EXERCISE AIM:
The response should hold each line from the entries below where "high" is found.

Segment Start: EXTRACTED DATA

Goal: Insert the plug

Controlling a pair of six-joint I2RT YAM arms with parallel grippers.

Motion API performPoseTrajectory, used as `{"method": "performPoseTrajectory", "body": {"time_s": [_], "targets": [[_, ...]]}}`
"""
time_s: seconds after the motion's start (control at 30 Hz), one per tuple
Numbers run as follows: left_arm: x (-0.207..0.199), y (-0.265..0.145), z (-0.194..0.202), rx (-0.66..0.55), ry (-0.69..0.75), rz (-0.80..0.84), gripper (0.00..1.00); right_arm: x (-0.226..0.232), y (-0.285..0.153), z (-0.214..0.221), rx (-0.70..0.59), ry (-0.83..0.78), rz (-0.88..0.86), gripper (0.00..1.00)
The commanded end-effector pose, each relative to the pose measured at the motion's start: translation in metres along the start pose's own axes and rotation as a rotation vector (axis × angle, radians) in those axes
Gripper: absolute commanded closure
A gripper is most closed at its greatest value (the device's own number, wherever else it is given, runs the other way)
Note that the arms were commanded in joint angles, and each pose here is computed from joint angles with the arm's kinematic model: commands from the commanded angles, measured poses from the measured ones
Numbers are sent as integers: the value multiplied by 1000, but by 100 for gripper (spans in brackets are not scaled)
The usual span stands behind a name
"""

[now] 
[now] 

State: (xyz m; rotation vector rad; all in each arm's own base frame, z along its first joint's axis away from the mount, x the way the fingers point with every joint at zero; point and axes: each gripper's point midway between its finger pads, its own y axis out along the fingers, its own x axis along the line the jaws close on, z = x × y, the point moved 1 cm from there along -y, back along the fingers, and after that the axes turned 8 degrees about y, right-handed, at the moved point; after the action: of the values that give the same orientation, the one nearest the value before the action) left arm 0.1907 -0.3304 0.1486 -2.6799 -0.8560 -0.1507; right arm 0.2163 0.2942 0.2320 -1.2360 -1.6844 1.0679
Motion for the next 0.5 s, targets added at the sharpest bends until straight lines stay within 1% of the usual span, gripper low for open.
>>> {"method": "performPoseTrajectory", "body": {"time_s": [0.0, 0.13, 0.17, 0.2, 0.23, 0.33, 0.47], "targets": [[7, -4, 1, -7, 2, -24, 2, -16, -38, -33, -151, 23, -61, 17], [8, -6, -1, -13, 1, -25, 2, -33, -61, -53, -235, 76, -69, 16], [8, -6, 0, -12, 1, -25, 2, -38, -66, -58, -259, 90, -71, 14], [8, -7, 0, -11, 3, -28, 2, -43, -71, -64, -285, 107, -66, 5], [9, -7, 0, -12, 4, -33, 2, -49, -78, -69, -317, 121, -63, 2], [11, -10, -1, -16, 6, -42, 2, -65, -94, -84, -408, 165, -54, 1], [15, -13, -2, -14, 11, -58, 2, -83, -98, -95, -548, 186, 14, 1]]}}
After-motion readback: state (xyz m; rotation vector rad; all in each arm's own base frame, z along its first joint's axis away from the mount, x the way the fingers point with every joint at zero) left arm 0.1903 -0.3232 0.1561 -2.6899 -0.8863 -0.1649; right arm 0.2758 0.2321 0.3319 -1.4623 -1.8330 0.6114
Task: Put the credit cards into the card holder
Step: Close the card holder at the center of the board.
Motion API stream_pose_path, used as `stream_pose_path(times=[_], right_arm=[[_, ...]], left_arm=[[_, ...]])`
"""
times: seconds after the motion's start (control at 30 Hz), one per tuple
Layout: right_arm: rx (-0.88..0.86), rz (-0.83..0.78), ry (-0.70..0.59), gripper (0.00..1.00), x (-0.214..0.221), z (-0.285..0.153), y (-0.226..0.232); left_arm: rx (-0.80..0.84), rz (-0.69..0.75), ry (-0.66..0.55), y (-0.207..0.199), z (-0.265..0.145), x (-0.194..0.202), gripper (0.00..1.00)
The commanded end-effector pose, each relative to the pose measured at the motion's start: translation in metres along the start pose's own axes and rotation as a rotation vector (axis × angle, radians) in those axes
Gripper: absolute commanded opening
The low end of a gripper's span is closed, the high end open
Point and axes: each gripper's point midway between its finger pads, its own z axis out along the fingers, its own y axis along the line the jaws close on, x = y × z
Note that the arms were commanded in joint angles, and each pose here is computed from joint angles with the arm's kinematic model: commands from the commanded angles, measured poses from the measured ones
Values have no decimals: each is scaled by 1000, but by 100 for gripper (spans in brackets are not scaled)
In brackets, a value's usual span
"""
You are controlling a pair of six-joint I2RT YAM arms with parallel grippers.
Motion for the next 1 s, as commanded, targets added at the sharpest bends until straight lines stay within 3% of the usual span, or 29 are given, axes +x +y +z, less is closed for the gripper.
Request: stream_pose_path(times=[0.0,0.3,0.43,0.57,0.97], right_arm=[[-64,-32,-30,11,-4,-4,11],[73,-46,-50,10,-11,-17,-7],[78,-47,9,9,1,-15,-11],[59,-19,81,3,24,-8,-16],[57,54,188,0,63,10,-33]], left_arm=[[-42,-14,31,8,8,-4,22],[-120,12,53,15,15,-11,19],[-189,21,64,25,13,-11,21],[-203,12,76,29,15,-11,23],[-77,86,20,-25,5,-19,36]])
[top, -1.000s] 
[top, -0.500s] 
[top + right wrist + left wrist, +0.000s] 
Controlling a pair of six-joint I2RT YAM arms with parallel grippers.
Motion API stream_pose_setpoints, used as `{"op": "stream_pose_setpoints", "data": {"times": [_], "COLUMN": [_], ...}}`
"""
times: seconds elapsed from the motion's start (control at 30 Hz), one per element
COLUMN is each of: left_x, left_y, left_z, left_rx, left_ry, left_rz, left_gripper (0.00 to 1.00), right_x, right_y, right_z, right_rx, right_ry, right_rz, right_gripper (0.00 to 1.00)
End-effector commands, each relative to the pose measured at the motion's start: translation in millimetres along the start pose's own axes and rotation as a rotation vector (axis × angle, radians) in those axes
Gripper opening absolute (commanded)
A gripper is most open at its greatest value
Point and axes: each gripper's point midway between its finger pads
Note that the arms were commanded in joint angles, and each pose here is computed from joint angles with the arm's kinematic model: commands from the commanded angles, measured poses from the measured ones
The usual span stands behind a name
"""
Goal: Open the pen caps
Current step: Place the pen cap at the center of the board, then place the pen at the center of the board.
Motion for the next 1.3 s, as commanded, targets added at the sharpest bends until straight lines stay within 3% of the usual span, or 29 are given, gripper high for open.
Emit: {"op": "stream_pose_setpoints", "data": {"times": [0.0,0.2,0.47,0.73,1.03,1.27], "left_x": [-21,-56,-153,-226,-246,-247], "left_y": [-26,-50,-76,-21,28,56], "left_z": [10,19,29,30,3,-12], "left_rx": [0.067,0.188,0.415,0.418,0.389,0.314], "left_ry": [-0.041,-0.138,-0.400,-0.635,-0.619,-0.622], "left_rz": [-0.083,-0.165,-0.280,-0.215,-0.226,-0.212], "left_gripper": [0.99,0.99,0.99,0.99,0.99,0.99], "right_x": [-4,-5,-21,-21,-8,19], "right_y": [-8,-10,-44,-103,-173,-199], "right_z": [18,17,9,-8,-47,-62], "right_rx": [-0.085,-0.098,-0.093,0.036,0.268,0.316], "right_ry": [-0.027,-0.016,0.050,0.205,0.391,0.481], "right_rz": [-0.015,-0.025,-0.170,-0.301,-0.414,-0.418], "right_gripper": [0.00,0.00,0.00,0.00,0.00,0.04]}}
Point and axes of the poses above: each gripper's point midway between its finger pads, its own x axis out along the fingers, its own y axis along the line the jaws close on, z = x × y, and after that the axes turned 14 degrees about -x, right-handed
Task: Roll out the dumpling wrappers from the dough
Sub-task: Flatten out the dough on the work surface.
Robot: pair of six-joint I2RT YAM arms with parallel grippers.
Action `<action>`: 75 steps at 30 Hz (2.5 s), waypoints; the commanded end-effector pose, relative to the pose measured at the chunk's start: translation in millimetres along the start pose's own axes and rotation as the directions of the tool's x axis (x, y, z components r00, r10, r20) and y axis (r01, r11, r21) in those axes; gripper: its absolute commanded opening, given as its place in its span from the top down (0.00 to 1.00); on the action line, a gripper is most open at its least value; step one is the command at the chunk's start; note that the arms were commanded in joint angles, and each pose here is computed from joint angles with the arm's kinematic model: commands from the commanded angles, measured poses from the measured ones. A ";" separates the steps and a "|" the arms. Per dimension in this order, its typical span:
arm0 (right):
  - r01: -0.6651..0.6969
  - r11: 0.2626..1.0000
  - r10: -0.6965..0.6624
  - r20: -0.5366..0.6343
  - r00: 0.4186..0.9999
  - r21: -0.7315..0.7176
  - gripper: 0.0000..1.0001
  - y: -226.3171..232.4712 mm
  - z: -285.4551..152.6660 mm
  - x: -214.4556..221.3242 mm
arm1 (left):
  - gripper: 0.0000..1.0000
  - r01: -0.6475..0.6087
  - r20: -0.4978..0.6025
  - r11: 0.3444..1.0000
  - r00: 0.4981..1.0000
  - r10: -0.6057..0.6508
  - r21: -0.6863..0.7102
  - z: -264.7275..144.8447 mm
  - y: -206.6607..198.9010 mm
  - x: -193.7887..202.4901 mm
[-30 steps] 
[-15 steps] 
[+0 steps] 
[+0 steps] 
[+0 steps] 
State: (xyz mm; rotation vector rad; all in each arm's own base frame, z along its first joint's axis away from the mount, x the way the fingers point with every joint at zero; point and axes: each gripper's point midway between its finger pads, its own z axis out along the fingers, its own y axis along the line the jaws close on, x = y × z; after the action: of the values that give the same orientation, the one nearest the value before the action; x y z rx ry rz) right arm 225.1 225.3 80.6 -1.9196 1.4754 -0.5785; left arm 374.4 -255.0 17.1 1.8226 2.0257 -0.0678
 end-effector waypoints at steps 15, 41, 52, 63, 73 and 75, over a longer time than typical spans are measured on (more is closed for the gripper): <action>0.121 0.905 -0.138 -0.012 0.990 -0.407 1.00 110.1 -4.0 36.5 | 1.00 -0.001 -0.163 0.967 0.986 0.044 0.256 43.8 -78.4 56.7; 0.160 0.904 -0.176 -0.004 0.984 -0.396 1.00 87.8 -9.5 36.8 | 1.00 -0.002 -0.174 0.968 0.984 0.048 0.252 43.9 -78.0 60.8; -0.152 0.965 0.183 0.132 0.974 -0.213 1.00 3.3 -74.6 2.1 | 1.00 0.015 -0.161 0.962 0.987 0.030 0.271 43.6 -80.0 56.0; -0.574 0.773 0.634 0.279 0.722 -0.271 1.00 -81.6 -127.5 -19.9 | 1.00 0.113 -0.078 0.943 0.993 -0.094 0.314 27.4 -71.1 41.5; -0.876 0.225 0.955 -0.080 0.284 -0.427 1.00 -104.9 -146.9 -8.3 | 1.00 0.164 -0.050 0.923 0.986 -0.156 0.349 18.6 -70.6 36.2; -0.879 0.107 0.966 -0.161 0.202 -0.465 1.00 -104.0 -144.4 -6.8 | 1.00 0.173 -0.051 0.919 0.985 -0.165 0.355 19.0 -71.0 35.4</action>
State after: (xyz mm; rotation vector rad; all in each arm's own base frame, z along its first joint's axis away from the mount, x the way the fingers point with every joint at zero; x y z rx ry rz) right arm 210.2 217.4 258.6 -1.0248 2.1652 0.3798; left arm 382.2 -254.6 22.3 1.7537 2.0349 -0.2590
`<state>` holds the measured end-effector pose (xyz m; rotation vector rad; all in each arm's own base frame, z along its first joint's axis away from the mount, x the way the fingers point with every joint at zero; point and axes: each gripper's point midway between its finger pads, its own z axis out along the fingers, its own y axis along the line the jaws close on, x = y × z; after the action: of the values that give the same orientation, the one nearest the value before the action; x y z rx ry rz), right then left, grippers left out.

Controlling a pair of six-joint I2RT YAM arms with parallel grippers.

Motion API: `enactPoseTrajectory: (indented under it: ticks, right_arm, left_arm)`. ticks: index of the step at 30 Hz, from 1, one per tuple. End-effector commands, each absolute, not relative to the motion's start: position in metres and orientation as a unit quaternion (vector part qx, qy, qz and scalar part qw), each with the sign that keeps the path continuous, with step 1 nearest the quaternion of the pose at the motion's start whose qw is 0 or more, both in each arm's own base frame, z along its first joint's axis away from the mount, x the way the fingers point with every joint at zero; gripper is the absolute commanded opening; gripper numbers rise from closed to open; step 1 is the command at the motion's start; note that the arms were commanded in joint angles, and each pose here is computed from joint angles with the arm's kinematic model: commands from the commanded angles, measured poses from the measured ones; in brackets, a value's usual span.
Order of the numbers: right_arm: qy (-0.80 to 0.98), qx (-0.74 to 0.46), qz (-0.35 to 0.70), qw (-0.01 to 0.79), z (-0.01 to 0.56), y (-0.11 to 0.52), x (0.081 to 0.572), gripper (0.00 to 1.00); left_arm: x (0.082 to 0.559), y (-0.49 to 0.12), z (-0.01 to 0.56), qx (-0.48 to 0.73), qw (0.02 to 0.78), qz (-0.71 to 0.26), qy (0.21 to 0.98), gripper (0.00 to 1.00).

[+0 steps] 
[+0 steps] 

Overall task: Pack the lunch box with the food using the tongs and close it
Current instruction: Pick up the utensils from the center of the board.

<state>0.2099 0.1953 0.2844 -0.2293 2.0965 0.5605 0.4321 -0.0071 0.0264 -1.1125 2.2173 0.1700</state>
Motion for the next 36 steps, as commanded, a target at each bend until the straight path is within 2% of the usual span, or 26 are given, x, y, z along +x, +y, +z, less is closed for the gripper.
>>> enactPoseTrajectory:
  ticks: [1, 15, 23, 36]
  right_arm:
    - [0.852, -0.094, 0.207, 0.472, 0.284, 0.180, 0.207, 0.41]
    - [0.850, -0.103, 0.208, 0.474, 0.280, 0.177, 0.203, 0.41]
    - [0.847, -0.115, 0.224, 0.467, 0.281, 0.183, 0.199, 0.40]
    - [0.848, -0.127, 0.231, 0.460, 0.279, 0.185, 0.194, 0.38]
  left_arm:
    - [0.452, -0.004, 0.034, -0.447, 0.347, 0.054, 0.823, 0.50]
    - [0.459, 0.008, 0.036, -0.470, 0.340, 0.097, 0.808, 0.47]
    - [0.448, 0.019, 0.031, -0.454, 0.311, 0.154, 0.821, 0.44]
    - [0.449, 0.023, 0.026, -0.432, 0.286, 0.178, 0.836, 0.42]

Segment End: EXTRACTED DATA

ANSWER BELOW:
The low end of a gripper's span is closed, the high end open
Motion for the next 1.3 s, as commanded, targets added at the sharpest bends until straight lines stay within 3% of the usual span, or 29 are given, gripper high for open.

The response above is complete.